I tend to get a lot of emails asking me exactly what a mullet is. So instead of me, again, trying to explain to you what one looks like, why don't I just show you?
Ah, what do we have here? What Robbie's Cd cover would look like if he were to go country? Fantastic! As you can see Robbie is sporting a beautiful ash blonde mullet...very Kentucky hills. Notice how it's short on both the top and sides yet flares out stunningly towards the bottom. This is a prime mullet...you don't see many like this nowadays. Absolutely magnificent!
*Newsflash*I just recently found out that in Robbie's next video he will be sporting an actual mullet! *Gasps* Say it ain't so Robbie, say it ain't so...
Other names for a mullet...
01 The Bi-level
02 The Kentucky Waterfall
03 The South of the Border
04 The Lobster
05 The Neckwarmer
06 The Squirrel Pelt
07 The Hockey Head
08 The Soccer Rocker
09 The Bolton
10 The Beaver Paddle
Top 10 Signs You Might Have a Mullet...
01 Your idea of a romantic date is dinner at Chi Chis followed by bowling then ice cream at Dairy Queen.
02 You can always be found chewing on a toothpick.
03 Your 28 and still live at home with maw.
04 You drive a pickup truck which you refer to as "The Devirginator."

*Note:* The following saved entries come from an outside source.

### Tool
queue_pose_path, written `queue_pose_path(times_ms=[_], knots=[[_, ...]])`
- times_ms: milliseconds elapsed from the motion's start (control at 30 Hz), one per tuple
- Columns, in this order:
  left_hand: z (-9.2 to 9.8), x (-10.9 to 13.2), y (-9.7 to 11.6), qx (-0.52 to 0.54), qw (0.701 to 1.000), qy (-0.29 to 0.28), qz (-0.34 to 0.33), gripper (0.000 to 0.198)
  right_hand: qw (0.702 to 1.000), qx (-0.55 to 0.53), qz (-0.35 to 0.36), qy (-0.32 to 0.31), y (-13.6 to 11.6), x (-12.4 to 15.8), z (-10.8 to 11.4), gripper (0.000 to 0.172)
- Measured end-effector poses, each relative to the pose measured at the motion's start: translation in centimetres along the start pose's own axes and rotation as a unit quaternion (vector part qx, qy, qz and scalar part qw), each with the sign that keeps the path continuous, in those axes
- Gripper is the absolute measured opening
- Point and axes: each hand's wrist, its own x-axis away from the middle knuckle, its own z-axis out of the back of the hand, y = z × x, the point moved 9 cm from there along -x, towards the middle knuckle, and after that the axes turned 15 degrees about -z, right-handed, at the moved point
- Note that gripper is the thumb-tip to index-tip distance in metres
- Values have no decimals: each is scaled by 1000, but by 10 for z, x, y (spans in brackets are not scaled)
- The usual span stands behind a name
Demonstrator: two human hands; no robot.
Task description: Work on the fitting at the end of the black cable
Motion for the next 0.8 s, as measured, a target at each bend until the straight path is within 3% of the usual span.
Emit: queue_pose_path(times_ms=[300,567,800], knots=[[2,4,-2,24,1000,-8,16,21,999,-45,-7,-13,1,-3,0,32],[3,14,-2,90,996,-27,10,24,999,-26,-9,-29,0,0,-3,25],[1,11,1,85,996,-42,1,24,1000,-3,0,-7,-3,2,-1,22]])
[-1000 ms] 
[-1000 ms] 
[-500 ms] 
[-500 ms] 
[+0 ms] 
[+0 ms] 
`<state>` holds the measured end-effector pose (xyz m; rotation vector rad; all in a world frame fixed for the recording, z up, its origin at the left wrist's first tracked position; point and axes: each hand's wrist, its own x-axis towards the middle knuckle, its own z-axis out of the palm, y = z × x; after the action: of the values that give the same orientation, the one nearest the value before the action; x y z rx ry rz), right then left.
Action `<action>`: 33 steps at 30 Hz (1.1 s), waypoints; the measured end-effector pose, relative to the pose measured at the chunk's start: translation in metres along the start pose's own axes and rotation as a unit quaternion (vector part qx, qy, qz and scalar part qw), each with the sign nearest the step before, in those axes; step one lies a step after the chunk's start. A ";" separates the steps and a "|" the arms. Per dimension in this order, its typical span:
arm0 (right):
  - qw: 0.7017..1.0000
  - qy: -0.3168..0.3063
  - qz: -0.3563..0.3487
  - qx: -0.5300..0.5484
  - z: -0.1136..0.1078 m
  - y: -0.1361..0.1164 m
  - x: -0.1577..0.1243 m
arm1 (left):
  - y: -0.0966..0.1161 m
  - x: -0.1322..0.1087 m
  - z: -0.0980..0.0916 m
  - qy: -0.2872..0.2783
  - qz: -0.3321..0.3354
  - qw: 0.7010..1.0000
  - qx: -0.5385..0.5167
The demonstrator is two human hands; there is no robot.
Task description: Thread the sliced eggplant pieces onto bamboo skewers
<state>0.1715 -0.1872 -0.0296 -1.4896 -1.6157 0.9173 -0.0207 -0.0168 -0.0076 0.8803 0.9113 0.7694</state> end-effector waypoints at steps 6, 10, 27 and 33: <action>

05 You refer to penises as "wangs."
06 You know what the phrase "Turkey's Done" means.
07 You think Dolly Parton's one hot bitch
08 Your normal attire is cowboy boots, cowboy hat, flannel shirt, and brass "TEXAS" belt.
09 You put Tabasco Sauce on everything and then scream, "Banging! You gotta try this!"
10 Your name is Bob-o, Bubba, or Billy-Ray.
The list above was inspired by a terrible experience I once had when my friend Heather decided it would be fun to go out with this guy she met at a 24 hour diner and his friend. *Has Flashback* His name was Bob and he was the epitome of a hick. His mullet was golden yellow and very nicely groomed...you could tell he was looking to score. He walked up to the door, tipped his hat and offered me and my friends a toothpick. After seeing him I tried to run back into the house but Heather forced me out. We went to Chi Chi's, bowling, and then to Dairy Queen where Bob finally told us what Turkey's Done meant. I thought it was quite nice of him, you know, since he had been screaming it the whole night. Then he started to talk about gizzards and I didn't want to know, so I told him it was getting late and we had school the next day. I could tell by his cold stare he wasn't happy with us leaving. Apparently he was use to his golden mullet seducing the ladies right into the back of his pickup. Unfortunate for him I wasn't the normal bowling alley trailer trash hooker and I went home. I showered that night for an hour trying to cleanse myself of the horrid ordeal. It didn't help though, I had been scarred for life.
Now that you know what a mullet is, how to tell if you have one, and why NOT to date a mullet wearing hick named Bob, I hope your life has the meaning it had once been missing.